Par un jour de novembre brumeux à Paris, je me rends dans un grand immeuble au cœur du quartier de Montparnasse. Après avoir pris l'ascenseur jusqu'au treizième étage, j'aperçois une note écrite sur la porte : « Entrez, c'est ouvert ». Je reconnais aussitôt l'écriture sur les colis contenant des catalogues d'exposition qu'Alain Pontecorvo avait déjà envoyés à mon bureau. Cette écriture m'est familière, parfaitement cursive et inclinée vers la droite, comme sortie d'un manuscrit du 19ᵉ siècle.

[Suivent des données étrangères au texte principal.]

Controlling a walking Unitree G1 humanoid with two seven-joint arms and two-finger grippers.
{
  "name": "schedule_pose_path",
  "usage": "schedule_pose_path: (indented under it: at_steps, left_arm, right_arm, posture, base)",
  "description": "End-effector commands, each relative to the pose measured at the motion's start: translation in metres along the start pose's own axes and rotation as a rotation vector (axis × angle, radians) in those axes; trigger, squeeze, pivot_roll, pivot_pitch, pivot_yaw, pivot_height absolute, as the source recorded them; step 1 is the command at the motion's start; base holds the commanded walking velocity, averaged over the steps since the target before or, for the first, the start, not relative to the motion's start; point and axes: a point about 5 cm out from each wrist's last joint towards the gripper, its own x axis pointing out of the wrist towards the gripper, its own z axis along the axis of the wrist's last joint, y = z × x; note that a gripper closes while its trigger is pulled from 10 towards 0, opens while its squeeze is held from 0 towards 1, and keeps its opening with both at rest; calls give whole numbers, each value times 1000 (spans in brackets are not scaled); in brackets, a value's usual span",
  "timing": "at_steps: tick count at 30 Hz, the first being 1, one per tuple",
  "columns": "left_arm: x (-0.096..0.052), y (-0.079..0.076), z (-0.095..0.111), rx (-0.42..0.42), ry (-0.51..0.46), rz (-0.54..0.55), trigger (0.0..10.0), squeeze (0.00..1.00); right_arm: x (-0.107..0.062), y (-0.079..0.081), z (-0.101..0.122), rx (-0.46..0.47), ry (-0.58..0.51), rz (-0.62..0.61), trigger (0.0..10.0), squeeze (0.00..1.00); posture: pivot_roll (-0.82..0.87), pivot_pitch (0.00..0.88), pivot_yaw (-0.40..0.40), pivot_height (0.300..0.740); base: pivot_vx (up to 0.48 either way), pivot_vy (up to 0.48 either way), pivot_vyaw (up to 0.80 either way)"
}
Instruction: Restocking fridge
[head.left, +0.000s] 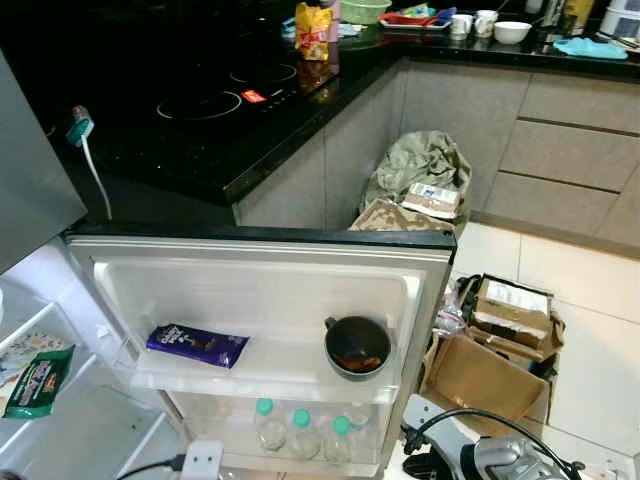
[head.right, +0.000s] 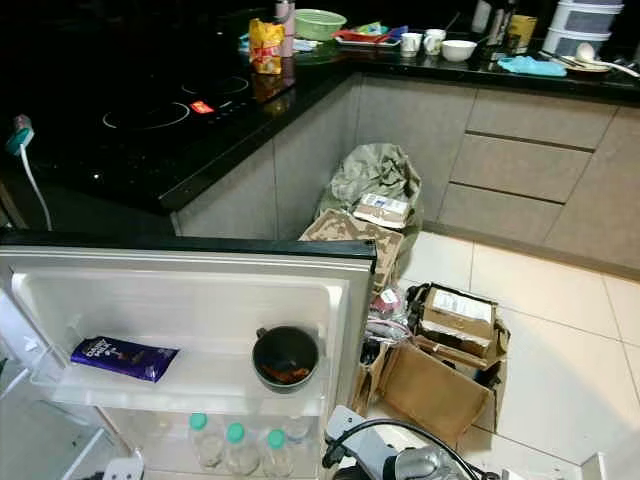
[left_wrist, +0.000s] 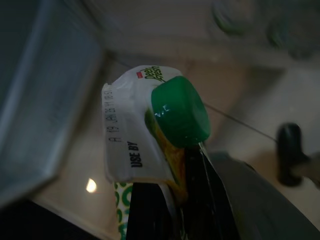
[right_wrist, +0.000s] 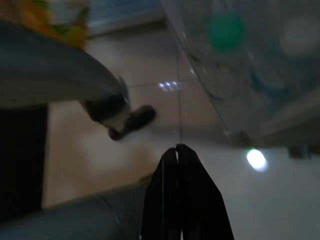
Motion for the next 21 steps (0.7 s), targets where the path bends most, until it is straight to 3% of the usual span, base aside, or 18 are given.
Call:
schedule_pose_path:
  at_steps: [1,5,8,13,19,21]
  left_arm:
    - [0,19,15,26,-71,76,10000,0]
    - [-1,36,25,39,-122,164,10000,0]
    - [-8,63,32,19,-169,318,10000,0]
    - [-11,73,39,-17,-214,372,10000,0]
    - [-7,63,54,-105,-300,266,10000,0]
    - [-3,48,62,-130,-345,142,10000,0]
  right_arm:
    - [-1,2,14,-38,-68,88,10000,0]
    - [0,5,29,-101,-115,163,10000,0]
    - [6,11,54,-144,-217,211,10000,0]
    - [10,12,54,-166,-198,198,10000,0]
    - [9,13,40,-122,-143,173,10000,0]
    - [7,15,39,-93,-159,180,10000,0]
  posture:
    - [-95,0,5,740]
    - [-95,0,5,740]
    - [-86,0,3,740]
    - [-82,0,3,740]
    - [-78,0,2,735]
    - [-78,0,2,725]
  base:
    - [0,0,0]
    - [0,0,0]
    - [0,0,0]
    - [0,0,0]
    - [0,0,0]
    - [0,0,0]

J'entre alors dans son salon-atelier. C'est un vaste espace ouvert baigné de lumière naturelle, même par un jour aussi maussade que celui-ci. Le long des murs, des toiles sont superposées sur six niveaux. Orientées vers l'intérieur pour ne pas être endommagées par la lumière du soleil, elles ne demandent qu'à être retournées et admirées. Cet endroit regorge d'années et d'années d'art.
Alain Pontecorvo, sympathique et chaleureux, m'accueille et m'invite à m'asseoir dans un fauteuil noir. Alors qu'il commence à me montrer les portraits sur lesquels il a travaillé, je me rends compte que je suis dans le fauteuil. Celui-là même qui a vu défiler tant de modèles au fil des décennies. C'est le fauteuil qui accueille ceux qui détiennent les histoires qu'Alain transmet avec son œil omniprésent, grâce à son habile jeu de lumière et à son approche franche et sans complaisance.
C'est à l'âge de trois ans qu'Alain a commencé à dessiner et il n'a jamais cessé de le faire. Il a étudié à Paris, avant et après son engagement dans l'armée française. À cette époque, il s'intéresse particulièrement à la typographie. Cela le conduit à travailler dans la publicité, secteur dans lequel il évoluera et connaîtra un grand succès pendant plus de 15 ans. Pendant cette période, il travaille avec les plus grands noms du secteur et invente même un caractère typographique : le Pontecorvo.
Pourtant, ses projets le détournent de son véritable amour, de sa vocation de toujours. En son for intérieur, il savait qu'il devait peindre et dessiner. C'est ce qu'il a fait.
Alain Pontecorvo est un peintre de genre et un portraitiste par excellence. Ses sujets sont aussi variés que sa carrière est longue. Il ne sort jamais de chez lui sans un carnet de croquis, et en possède plus de 600. Sa technique consiste à saisir l'instant présent, avec authenticité, sans prétention et, surtout, avec sincérité.
Si vous deviez vous faire tirer le portrait par Alain Pontecorvo, vous ne seriez pas nécessairement représenté sous votre meilleur jour, mais plutôt sous votre aspect le plus humain. « Pour moi, explique Alain, il s'agit de travailler la lumière et les formes dans l'espace. Je peins un portrait comme je peins une pomme ou une voiture. Il n'est pas indispensable de connaître la vie du sujet. Je choisis la position qui traduit le mieux son attitude, et en fonction de la lumière, de la structure et de la composition, tout le reste prend forme. »
Lorsque Alain commence un portrait, il n'interroge pas « la vie de l'individu. La vie va entrer dans le tableau par [sa] construction et [son] observation. »
Il adopte une démarche similaire pour les scènes de genre, les paysages et les scènes urbaines. En peignant les plaines ondulantes des campagnes ou une terrasse baignée de soleil, il ne cherche pas à représenter la beauté céleste ou à glorifier une puissance supérieure. Ses intentions sont beaucoup moins présomptueuses ; il les peint parce qu'il les trouve agréables. "Une pomme bien éclairée sur la table, dit-il, me rend heureux.
Son travail nous pousse à observer la splendeur naturelle qui nous entoure : la façon dont la lumière du soleil se reflète sur une voiture, l'architecture géométrique de la gare qui encadre parfaitement le quai, la façon dont l'ombre d'un piéton le suit fidèlement lorsqu'il se déplace. Il trouve la beauté et la clarté dans le quotidien.
Comment reconnaître un tableau de Pontecorvo au premier coup d'œil ? Serait-ce sa composition de type photographique ? Ou ses décors baignés de soleil qui rendent difficile la distinction entre la peinture et la réalité ? Ou peut-être est-ce la douce perspective à travers laquelle il nous permet de voir ce qui l'entoure. À travers son Œuvre, il romance le monde ordinaire. Il perçoit le monde à travers son propre prisme, ses propres schémas. Il regarde là où tout le monde a regardé et réussit à voir ce que personne d'autre n'a vu.